**EXERCISE AIM:** Down to the last line, repeat the records exactly.

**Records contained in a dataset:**
******************************
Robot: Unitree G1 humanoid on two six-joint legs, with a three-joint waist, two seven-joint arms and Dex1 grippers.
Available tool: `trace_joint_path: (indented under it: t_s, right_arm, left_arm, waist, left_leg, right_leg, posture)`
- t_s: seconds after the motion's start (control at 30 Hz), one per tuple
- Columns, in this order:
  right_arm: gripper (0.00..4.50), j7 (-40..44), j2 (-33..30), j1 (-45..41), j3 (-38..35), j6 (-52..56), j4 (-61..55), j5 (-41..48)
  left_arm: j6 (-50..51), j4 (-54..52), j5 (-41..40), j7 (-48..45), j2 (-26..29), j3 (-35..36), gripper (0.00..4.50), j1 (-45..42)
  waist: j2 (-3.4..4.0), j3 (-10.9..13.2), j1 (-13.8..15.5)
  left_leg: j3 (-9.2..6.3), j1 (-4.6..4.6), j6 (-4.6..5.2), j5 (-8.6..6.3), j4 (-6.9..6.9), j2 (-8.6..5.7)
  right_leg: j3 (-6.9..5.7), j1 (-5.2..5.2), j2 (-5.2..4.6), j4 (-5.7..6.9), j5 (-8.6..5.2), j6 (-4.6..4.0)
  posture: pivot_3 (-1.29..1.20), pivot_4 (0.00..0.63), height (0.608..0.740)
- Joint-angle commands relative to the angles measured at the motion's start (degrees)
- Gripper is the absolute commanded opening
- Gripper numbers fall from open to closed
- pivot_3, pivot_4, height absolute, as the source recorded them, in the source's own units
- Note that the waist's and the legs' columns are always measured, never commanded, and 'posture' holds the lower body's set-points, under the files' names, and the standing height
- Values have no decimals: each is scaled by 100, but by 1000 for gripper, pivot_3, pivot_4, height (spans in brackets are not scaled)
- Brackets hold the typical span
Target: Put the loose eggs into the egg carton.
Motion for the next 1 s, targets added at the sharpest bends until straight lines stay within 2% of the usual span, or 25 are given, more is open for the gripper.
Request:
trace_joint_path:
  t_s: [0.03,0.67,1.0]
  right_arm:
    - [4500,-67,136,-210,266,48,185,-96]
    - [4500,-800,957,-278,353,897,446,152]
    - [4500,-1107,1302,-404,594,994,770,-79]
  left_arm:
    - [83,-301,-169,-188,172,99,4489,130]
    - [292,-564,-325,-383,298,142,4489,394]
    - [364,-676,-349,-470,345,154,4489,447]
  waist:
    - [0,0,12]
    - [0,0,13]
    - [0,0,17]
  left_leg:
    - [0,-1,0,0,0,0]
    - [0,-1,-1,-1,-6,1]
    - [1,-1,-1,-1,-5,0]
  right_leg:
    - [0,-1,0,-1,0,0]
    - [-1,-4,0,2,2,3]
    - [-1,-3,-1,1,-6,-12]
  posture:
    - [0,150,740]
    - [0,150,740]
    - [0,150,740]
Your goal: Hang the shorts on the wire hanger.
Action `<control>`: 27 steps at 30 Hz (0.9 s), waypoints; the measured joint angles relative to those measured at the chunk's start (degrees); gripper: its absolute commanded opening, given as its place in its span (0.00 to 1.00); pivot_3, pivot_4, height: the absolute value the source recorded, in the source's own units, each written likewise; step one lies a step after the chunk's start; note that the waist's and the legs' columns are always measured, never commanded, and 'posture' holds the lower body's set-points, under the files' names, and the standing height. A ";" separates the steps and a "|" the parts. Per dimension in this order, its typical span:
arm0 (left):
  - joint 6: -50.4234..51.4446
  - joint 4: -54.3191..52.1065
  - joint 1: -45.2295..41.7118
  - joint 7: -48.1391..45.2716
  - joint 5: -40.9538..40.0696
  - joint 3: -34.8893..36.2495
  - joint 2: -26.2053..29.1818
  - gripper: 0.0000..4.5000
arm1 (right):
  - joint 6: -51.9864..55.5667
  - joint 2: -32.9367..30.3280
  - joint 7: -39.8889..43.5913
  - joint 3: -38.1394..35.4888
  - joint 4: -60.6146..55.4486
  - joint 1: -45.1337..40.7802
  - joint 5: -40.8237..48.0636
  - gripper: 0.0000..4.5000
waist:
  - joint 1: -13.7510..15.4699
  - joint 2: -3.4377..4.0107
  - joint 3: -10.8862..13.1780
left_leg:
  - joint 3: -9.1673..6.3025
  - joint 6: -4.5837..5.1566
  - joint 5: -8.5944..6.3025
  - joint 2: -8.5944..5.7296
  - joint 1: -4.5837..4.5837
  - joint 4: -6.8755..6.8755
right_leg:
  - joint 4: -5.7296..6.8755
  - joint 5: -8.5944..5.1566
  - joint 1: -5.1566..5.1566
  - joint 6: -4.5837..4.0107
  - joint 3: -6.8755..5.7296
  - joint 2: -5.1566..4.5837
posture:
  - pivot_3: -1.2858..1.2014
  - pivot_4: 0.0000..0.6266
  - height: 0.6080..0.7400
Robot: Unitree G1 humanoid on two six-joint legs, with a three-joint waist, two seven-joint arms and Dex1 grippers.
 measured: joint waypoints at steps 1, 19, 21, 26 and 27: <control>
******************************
**ANSWER TO THIS EXERCISE:**
Robot: Unitree G1 humanoid on two six-joint legs, with a three-joint waist, two seven-joint arms and Dex1 grippers.
Available tool: `trace_joint_path: (indented under it: t_s, right_arm, left_arm, waist, left_leg, right_leg, posture)`
- t_s: seconds after the motion's start (control at 30 Hz), one per tuple
- Columns, in this order:
  right_arm: gripper (0.00..4.50), j7 (-40..44), j2 (-33..30), j1 (-45..41), j3 (-38..35), j6 (-52..56), j4 (-61..55), j5 (-41..48)
  left_arm: j6 (-50..51), j4 (-54..52), j5 (-41..40), j7 (-48..45), j2 (-26..29), j3 (-35..36), gripper (0.00..4.50), j1 (-45..42)
  waist: j2 (-3.4..4.0), j3 (-10.9..13.2), j1 (-13.8..15.5)
  left_leg: j3 (-9.2..6.3), j1 (-4.6..4.6), j6 (-4.6..5.2), j5 (-8.6..6.3), j4 (-6.9..6.9), j2 (-8.6..5.7)
  right_leg: j3 (-6.9..5.7), j1 (-5.2..5.2), j2 (-5.2..4.6), j4 (-5.7..6.9), j5 (-8.6..5.2), j6 (-4.6..4.0)
  posture: pivot_3 (-1.29..1.20), pivot_4 (0.00..0.63), height (0.608..0.740)
- Joint-angle commands relative to the angles measured at the motion's start (degrees)
- Gripper is the absolute commanded opening
- Gripper numbers fall from open to closed
- pivot_3, pivot_4, height absolute, as the source recorded them, in the source's own units
- Note that the waist's and the legs' columns are always measured, never commanded, and 'posture' holds the lower body's set-points, under the files' names, and the standing height
- Values have no decimals: each is scaled by 100, but by 1000 for gripper, pivot_3, pivot_4, height (spans in brackets are not scaled)
- Brackets hold the typical span
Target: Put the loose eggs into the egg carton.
Motion for the next 1 s, targets added at the sharpest bends until straight lines stay within 2% of the usual span, or 25 are given, more is open for the gripper.
Request:
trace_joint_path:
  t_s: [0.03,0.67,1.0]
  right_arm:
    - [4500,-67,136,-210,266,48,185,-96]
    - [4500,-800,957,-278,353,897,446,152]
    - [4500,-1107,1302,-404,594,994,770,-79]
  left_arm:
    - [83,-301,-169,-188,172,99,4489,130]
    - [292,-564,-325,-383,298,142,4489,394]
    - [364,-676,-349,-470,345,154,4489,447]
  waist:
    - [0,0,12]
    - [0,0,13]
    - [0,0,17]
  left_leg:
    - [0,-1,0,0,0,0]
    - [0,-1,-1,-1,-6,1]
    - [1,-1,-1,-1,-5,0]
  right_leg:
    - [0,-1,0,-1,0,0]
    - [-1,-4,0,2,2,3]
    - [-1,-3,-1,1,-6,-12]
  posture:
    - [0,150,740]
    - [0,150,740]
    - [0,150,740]
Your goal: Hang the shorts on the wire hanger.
Action `<control>`: 27 steps at 30 Hz (0.9 s), waypoints; the measured joint angles relative to those measured at the chunk's start (degrees); gripper: its absolute commanded opening, given as its place in its span (0.00 to 1.00); pivot_3, pivot_4, height: the absolute value the source recorded, in the source's own units, each written likewise; step one lies a step after the chunk's start; note that the waist's and the legs' columns are always measured, never commanded, and 'posture' holds the lower body's set-points, under the files' names, and the standing height. A ";" separates the steps and a "|" the parts. Per dimension in this order, its typical span:
arm0 (left):
  - joint 6: -50.4234..51.4446
  - joint 4: -54.3191..52.1065
  - joint 1: -45.2295..41.7118
  - joint 7: -48.1391..45.2716
  - joint 5: -40.9538..40.0696
  - joint 3: -34.8893..36.2495
  - joint 2: -26.2053..29.1818
  - gripper: 0.0000..4.5000
arm1 (right):
  - joint 6: -51.9864..55.5667
  - joint 2: -32.9367..30.3280
  - joint 7: -39.8889..43.5913
  - joint 3: -38.1394..35.4888
  - joint 4: -60.6146..55.4486
  - joint 1: -45.1337..40.7802
  - joint 5: -40.8237..48.0636
  - gripper: 0.0000..4.5000
waist:
  - joint 1: -13.7510..15.4699
  - joint 2: -3.4377..4.0107
  - joint 3: -10.8862..13.1780
left_leg:
  - joint 3: -9.1673..6.3025
  - joint 6: -4.5837..5.1566
  - joint 5: -8.5944..6.3025
  - joint 2: -8.5944..5.7296
  - joint 1: -4.5837..4.5837
  - joint 4: -6.8755..6.8755
right_leg:
  - joint 4: -5.7296..6.8755
  - joint 5: -8.5944..5.1566
  - joint 1: -5.1566..5.1566
  - joint 6: -4.5837..4.0107
  - joint 3: -6.8755..5.7296
  - joint 2: -5.1566..4.5837
posture:
  - pivot_3: -1.2858..1.2014
  - pivot_4: 0.0000..0.6266
  - height: 0.6080..0.7400
Robot: Unitree G1 humanoid on two six-joint legs, with a three-joint waist, two seven-joint arms and Dex1 grippers.
 measured: joint waypoints at steps 1, 19, 21, 26 and 27: <control>

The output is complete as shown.